Last week, Apple released the worst advertisement in its long and previously illustrious history of brand creation, extension and promotion. Why? The ad stupidly and arrogantly says the quiet part out loud. It does not so much sell an iPad as evoke discomfort at just what artificial intelligence might do to all of us sentient beings.
In two words: Crush us.
In the advertisement, we see a malevolent force squeezing the life out of a trumpet, cans of paint, a camera lens, a guitar, a piano, a metronome, books, a sculpture, even a fun little kiddy creature whose eyes are literally popped out of its sockets.
And what is that force? A new iPad that happens to be thinner than the rest. Whoop-de-do.

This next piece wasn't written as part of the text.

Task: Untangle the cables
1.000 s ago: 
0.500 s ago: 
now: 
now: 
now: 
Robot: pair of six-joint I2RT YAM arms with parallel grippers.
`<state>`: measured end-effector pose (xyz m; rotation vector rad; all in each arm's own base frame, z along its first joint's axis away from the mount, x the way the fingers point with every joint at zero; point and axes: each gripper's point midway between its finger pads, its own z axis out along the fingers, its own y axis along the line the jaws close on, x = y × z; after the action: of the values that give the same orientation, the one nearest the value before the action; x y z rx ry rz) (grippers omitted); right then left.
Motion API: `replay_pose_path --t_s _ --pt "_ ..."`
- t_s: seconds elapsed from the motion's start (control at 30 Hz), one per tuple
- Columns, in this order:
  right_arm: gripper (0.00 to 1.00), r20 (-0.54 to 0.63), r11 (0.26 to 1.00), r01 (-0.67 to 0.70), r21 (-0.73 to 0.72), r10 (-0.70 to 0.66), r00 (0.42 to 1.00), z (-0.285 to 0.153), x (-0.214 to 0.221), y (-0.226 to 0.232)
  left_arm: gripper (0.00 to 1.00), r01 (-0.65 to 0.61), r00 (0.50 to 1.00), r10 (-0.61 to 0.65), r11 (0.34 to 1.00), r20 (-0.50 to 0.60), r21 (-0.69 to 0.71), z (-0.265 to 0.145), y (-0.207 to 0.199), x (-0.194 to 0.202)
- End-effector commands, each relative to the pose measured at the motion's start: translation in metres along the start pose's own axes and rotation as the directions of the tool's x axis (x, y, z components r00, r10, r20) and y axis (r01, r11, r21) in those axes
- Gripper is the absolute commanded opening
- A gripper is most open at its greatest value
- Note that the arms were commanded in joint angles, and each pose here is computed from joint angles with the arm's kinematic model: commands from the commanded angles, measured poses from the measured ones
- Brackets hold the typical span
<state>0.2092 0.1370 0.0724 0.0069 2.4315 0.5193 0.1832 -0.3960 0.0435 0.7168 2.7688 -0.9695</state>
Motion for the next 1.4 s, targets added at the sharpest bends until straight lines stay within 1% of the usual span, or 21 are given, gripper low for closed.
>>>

Here is the kind of misstep that surely would have sent Apple founder Steve Jobs into a fury and is sufficient to suggest a company that, as it has aged and fattened up with profits, has forgotten its roots as a fantastic tool for left-brain humans.
Apple had always sold itself as a brilliantly curated collection of devices that humanized technology. In so doing, it revolutionized the creativity of architects, fashion designers, musicians, moviemakers and visual artists and empowered all those in any field who were intimidated by MS-DOS and code. Instead of A drives and crucial colons, we got folders that looked like the ones on our messy desks. We removed files by throwing them in a friendly trash can. Going to one of Apple’s stores felt like going to a beautiful art gallery.
More importantly, Apple positioned itself as a subservient partner to human creativity. It offered tools to amplify what we did. It made our work better and yet didn’t require credit. In return, the world has showered the company with affection, happily paying premium prices for its products and embracing its lucrative upgrades.
How does it now see itself? The advertisement, titled “Crush,” might just tell you all you need to know.
Apple’s Bud Light moment, philosophically far worse, comes with terrible timing. Back in the Jobs era, Apple’s brilliant founder knew that he had to ease the transition from the analog to the digital world, and he knew he had to appropriate its familiar nomenclature to remove customer intimidation. Over time, the comfort Apple offered became ubiquitous.
What Apple and other tech companies are failing to appreciate is that we’re actually in a moment comparable to that of the 1980s, when computing first entered people’s homes.
The new world of AI is terrifying to many of us. We’re fully aware that it is being trained by purloining content generated by people previously oblivious. We know it might come for our jobs one day. We worry what it will do to our children. Our fear is that it will morph from helper to dictator and, even worse, bring about some kind of new reality that’s half-human and half-virtual, making it difficult for many of us to know the difference.
Apple’s marketers should be calming those fears, as should Google, Microsoft and the rest. They should be showing humility and insist that these are just tools while talking about safeguards, empowerment and community responsibility. What does Apple do instead? Come out with an ad that crushes each and every human creative tool, all in the service of getting you to upgrade to an iPad that happens to be thinner than the one already on your desk.
It’s brutal to watch, and our response, frankly, was visceral.
Apple has apologized as all the bad publicity has rolled its way. At the time of writing, at least, its contrition doesn’t strike us as even remotely adequate.
“We missed the mark,” the company has said.
Missed the mark? You created something undermining everything for which your company has stood. Talk about the need to rebuild trust.
We’d like to see a few phones and iPads under that crusher.